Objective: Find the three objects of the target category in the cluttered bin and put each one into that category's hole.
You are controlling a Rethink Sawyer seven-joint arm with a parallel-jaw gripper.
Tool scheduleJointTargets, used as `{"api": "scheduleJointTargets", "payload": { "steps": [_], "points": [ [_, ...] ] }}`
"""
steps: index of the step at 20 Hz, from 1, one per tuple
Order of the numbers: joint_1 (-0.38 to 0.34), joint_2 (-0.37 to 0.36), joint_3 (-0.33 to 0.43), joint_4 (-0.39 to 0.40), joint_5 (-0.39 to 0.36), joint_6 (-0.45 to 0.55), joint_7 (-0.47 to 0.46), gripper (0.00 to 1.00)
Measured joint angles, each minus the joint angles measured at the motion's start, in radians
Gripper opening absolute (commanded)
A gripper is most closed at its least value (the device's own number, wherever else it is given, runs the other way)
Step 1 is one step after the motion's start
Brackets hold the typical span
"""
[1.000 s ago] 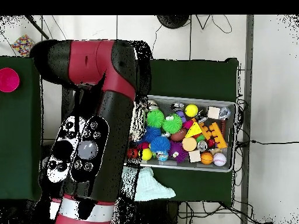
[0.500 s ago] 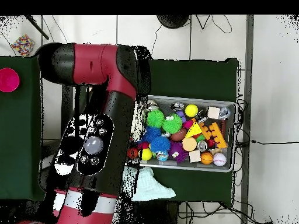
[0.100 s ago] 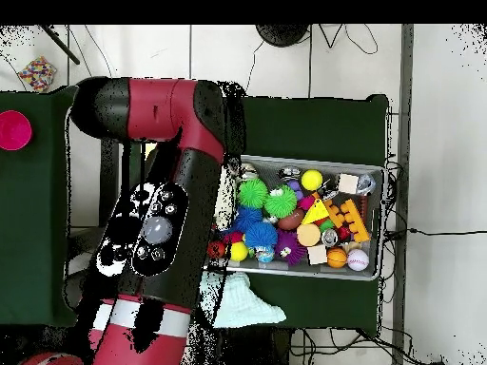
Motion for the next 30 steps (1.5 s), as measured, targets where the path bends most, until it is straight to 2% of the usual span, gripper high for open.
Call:
{"api": "scheduleJointTargets", "payload": {
  "steps": [10,17,30],
  "points": [
    [-0.004,0.009,0.008,0.002,0.017,0.001,0.000,0.00],
    [-0.018,0.008,0.033,0.002,0.045,0.052,0.000,0.00],
    [-0.066,0.025,0.100,0.002,0.046,0.056,0.000,0.00]
  ]
}}
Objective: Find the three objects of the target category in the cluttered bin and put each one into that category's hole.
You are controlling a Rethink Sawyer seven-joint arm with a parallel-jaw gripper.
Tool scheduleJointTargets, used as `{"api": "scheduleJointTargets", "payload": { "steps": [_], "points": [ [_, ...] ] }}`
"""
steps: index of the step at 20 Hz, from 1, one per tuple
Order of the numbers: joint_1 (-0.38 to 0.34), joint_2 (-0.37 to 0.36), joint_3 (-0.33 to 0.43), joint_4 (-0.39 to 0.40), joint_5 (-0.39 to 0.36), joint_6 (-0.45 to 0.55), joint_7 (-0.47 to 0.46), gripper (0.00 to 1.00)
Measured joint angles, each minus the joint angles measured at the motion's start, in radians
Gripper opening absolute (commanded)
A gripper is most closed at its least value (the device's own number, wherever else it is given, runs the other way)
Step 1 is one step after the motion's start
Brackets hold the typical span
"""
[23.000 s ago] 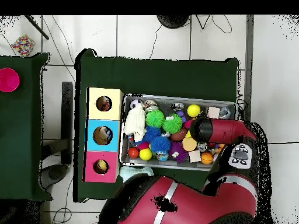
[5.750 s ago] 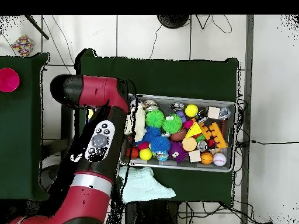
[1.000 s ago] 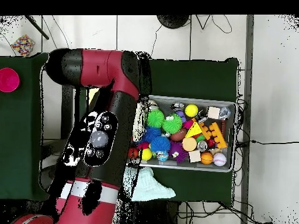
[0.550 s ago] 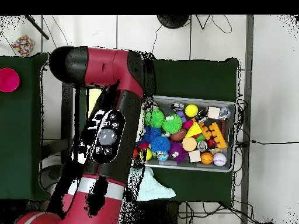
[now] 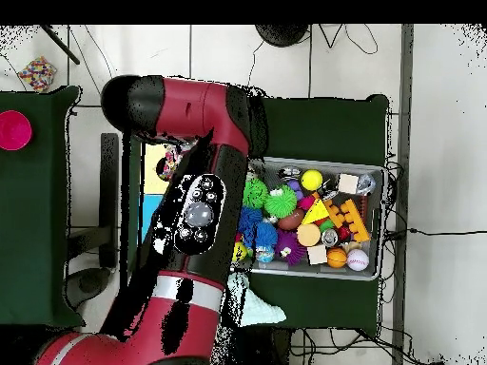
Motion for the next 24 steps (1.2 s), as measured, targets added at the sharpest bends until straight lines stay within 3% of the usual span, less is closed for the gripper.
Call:
{"api": "scheduleJointTargets", "payload": {
  "steps": [4,13,24],
  "points": [
    [-0.015,0.009,0.028,0.000,0.000,0.001,0.000,0.00],
    [-0.048,0.022,0.107,0.000,-0.002,0.105,0.000,0.00],
    [-0.052,-0.005,0.186,0.015,-0.001,0.165,0.000,0.00]
  ]
}}
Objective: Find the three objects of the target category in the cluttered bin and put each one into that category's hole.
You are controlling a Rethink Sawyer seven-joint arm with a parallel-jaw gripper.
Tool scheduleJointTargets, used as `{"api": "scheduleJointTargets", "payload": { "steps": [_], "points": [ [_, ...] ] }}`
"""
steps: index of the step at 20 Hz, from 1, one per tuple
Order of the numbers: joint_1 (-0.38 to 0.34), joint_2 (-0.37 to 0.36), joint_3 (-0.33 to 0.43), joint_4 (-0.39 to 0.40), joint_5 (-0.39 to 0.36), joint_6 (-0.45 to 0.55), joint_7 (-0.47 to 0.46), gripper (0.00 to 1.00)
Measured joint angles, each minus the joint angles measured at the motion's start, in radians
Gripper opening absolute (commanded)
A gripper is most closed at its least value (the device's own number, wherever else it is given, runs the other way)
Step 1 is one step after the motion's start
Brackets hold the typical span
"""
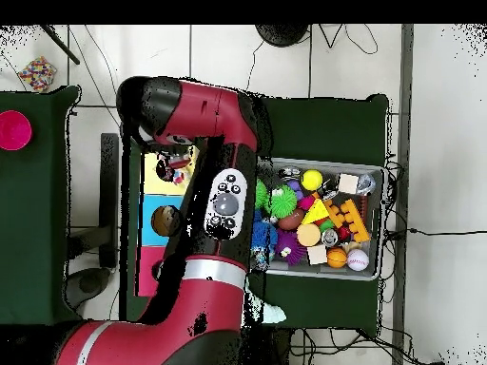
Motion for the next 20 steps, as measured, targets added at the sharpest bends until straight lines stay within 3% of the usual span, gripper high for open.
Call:
{"api": "scheduleJointTargets", "payload": {
  "steps": [20],
  "points": [
    [0.000,-0.019,0.066,0.057,-0.003,-0.002,0.000,0.00]
  ]
}}
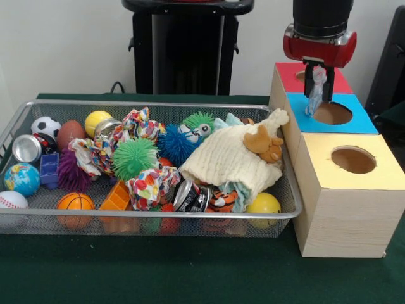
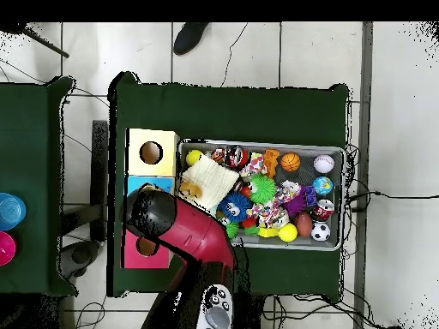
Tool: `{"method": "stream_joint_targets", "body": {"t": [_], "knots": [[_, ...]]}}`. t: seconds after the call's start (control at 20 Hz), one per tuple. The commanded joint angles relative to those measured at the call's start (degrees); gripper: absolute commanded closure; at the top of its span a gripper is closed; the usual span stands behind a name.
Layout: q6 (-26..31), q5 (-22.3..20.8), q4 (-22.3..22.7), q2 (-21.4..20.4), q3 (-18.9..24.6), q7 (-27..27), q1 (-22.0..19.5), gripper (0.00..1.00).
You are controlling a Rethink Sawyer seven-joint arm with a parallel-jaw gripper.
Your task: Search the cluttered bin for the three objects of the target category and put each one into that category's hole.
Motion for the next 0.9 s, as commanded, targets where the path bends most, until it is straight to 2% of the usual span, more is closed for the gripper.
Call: {"method": "stream_joint_targets", "body": {"t": [0.05, 0.3, 0.9], "knots": [[-2.96, -0.72, 4.46, 3.36, 4.31, 9.74, -1.86, 1.0], [-4.57, 0.8, 5.73, 2.61, 5.97, 9.87, -2.21, 1.0], [-7.35, 1.95, 5.61, 3.17, 8.1, 12.06, -1.3, 1.0]]}}
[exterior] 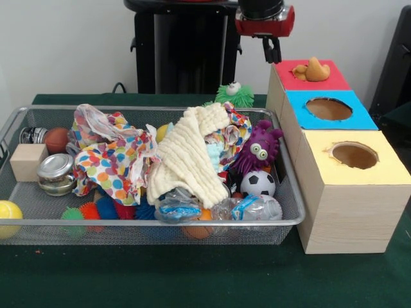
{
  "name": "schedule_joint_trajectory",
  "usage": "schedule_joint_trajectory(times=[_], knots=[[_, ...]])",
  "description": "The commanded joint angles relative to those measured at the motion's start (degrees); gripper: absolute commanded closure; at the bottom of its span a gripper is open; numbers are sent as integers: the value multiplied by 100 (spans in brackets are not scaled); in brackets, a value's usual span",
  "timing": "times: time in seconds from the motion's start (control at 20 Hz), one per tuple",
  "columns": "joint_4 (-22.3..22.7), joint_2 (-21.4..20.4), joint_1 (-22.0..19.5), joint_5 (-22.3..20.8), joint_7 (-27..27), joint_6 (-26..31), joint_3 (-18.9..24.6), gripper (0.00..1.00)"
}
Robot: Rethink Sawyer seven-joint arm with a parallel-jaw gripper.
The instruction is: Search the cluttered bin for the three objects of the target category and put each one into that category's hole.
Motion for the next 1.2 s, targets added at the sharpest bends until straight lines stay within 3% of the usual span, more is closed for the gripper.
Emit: schedule_joint_trajectory(times=[0.05, 0.4, 0.9, 1.2], knots=[[-577, -232, 275, 540, 2018, 742, 53, 100], [-641, -279, 489, 765, 2293, 851, 41, 100], [-836, -140, 508, 697, 2377, 803, 55, 100], [-590, -32, 356, 934, 2190, 282, 381, 100]])
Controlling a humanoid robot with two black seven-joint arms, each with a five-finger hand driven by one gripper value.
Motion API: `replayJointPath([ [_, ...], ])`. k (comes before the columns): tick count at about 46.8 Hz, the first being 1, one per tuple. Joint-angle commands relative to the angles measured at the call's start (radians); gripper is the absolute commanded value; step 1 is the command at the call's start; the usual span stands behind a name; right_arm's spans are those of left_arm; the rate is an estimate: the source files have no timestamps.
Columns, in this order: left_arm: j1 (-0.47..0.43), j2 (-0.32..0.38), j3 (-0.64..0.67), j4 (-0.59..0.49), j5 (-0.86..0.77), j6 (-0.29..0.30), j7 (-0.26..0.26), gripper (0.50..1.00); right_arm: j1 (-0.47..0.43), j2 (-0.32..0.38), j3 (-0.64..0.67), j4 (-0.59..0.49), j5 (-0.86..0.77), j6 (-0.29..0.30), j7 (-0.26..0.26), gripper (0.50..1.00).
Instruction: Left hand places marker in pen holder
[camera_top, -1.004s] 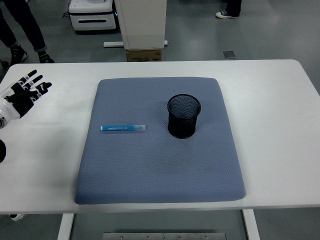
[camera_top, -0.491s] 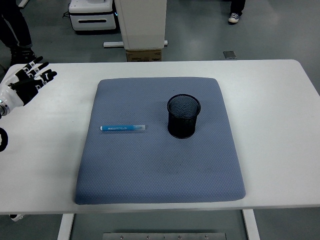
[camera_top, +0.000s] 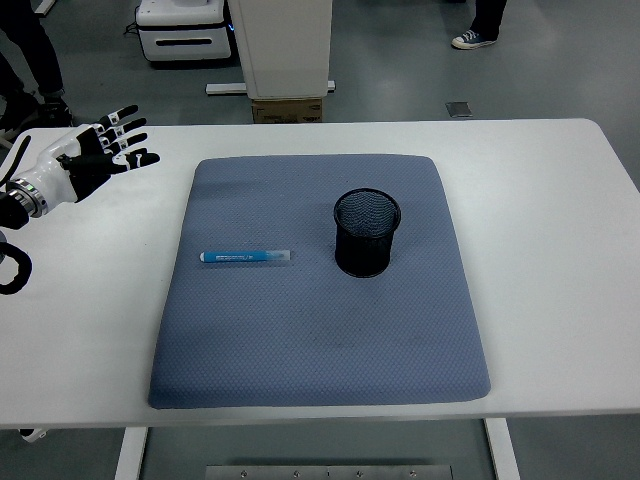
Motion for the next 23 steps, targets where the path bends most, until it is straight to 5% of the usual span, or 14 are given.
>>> replayJointPath([
  [1,-0.045,0.028,0.087,-0.043,0.006,0.024,0.001,1.0,0.0,0.0,0.0,0.0,0.0,0.0,0.0,1.0],
  [6,-0.108,0.037,0.228,-0.08,0.007,0.078,-0.001,1.0,0.0,0.0,0.0,0.0,0.0,0.0,0.0,1.0],
  [16,-0.188,0.037,0.372,-0.136,0.074,0.092,-0.004,1.0,0.0,0.0,0.0,0.0,0.0,0.0,0.0,1.0],
  [23,-0.252,-0.012,0.493,-0.137,0.102,0.138,-0.004,1.0,0.0,0.0,0.0,0.0,0.0,0.0,0.0,1.0],
])
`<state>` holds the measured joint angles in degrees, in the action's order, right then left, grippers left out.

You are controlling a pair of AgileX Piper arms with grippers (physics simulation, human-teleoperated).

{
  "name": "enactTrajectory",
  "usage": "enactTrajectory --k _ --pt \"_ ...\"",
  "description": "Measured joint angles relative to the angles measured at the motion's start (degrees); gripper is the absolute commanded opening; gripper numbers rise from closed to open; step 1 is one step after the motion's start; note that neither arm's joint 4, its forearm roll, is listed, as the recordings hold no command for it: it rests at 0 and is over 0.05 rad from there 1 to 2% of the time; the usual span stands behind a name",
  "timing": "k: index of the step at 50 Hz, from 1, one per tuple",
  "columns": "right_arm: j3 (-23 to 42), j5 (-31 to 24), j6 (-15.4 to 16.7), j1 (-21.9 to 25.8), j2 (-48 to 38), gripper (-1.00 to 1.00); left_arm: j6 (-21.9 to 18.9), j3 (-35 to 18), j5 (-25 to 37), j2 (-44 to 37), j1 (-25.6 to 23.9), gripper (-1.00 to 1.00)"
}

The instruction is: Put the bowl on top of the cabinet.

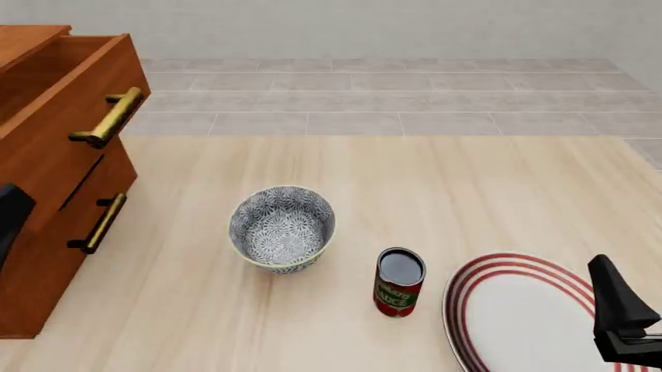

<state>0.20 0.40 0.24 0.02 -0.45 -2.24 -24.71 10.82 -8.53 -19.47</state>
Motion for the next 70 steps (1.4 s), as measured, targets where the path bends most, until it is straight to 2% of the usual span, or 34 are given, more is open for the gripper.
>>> enactTrajectory --k 16,33,51,70 --pt "-0.01 -0.02 0.00 0.01 0.03 1.00 -1.05 -7.20 -2.84 -10.29 -5.14 1.00" --pt "-0.04 0.02 0.00 0.02 0.03 1.00 -1.09 -12.86 -7.06 -22.42 -7.99 1.00" --pt "-0.07 0.00 0.00 0.03 0.09 1.00 4.49 -17.78 -9.49 -37.27 -7.56 1.00" --pt "-0.07 -0.01 -0.01 0.04 0.09 1.00 6.80 -19.04 -12.30 -49.41 -6.59 1.00"
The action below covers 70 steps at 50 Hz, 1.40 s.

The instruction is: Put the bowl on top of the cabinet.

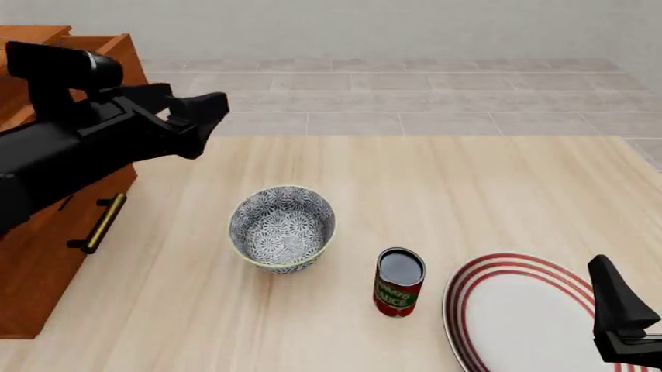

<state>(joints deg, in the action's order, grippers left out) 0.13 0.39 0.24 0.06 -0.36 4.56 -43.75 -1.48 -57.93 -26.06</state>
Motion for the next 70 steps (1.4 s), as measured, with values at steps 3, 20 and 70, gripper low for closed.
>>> enactTrajectory --k 3,20,70 --pt "0.00 0.00 0.00 0.00 0.00 1.00 -0.10 0.18 -0.52 -1.81 0.11 1.00" --pt "0.01 0.01 0.00 0.02 -0.02 1.00 0.65 1.87 -3.71 -10.73 1.17 1.00" --pt "0.02 -0.01 0.01 0.04 -0.01 1.00 1.24 2.94 -7.05 -22.82 2.56 1.00"
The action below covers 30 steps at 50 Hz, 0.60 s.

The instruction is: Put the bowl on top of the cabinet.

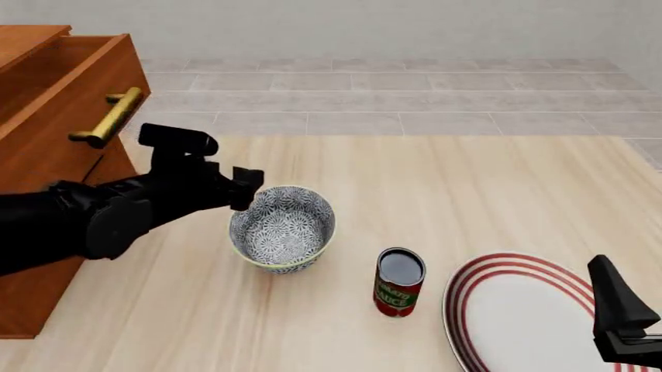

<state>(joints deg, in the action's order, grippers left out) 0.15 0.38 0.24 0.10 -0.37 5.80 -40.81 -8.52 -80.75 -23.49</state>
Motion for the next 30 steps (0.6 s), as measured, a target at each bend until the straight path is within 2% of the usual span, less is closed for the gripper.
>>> enactTrajectory --k 30 --pt "0.00 -0.01 0.00 0.00 0.02 1.00 -0.14 2.41 -5.11 -9.51 0.19 1.00"
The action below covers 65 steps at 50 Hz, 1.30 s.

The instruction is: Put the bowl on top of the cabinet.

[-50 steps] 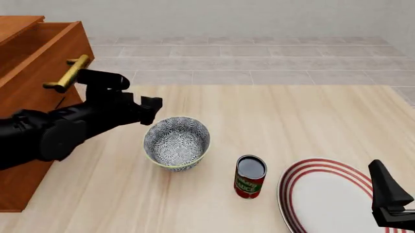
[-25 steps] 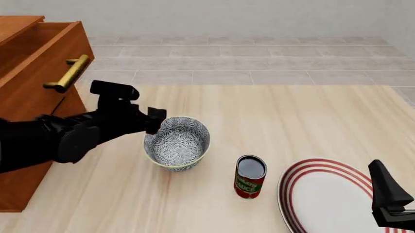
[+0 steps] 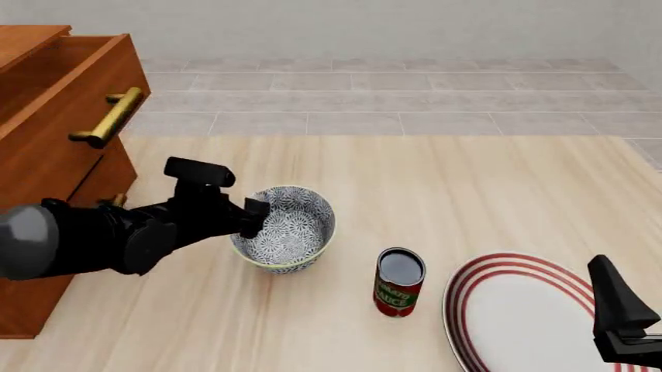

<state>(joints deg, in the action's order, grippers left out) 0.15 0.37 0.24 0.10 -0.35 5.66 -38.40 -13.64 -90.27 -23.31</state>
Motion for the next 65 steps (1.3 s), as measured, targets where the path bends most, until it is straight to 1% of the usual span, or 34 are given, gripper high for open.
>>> enactTrajectory --k 30,46,62,63,65 --pt "0.00 0.00 0.00 0.00 0.00 1.00 0.24 1.61 -5.46 -6.97 2.56 1.00" --pt "0.00 0.00 0.00 0.00 0.00 1.00 0.49 1.48 -8.21 -11.53 2.46 1.00" --pt "0.00 0.00 0.00 0.00 0.00 1.00 0.52 0.69 -11.38 -12.65 2.62 1.00" --pt "0.00 0.00 0.00 0.00 0.00 1.00 0.50 0.66 -11.60 -12.77 2.65 -1.00" --pt "0.00 0.00 0.00 0.00 0.00 1.00 2.07 0.37 -12.19 -13.02 2.78 -1.00"
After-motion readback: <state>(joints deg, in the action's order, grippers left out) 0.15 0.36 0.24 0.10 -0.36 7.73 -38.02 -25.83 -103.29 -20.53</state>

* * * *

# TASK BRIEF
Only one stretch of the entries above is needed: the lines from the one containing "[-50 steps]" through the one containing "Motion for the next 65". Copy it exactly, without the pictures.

# SOLUTION TO THE EXERCISE
[-50 steps] 
[-25 steps] 
[+0 steps] 

<state>(joints deg, in the action's order, grippers left out) 0.15 0.37 0.24 0.10 -0.35 5.66 -38.40 -13.64 -90.27 -23.31</state>
Motion for the next 65 steps (1.3 s), as measured, targets where the path bends most, until it is straight to 1% of the usual span, or 34 are given, gripper high for open.

This exercise is now finished.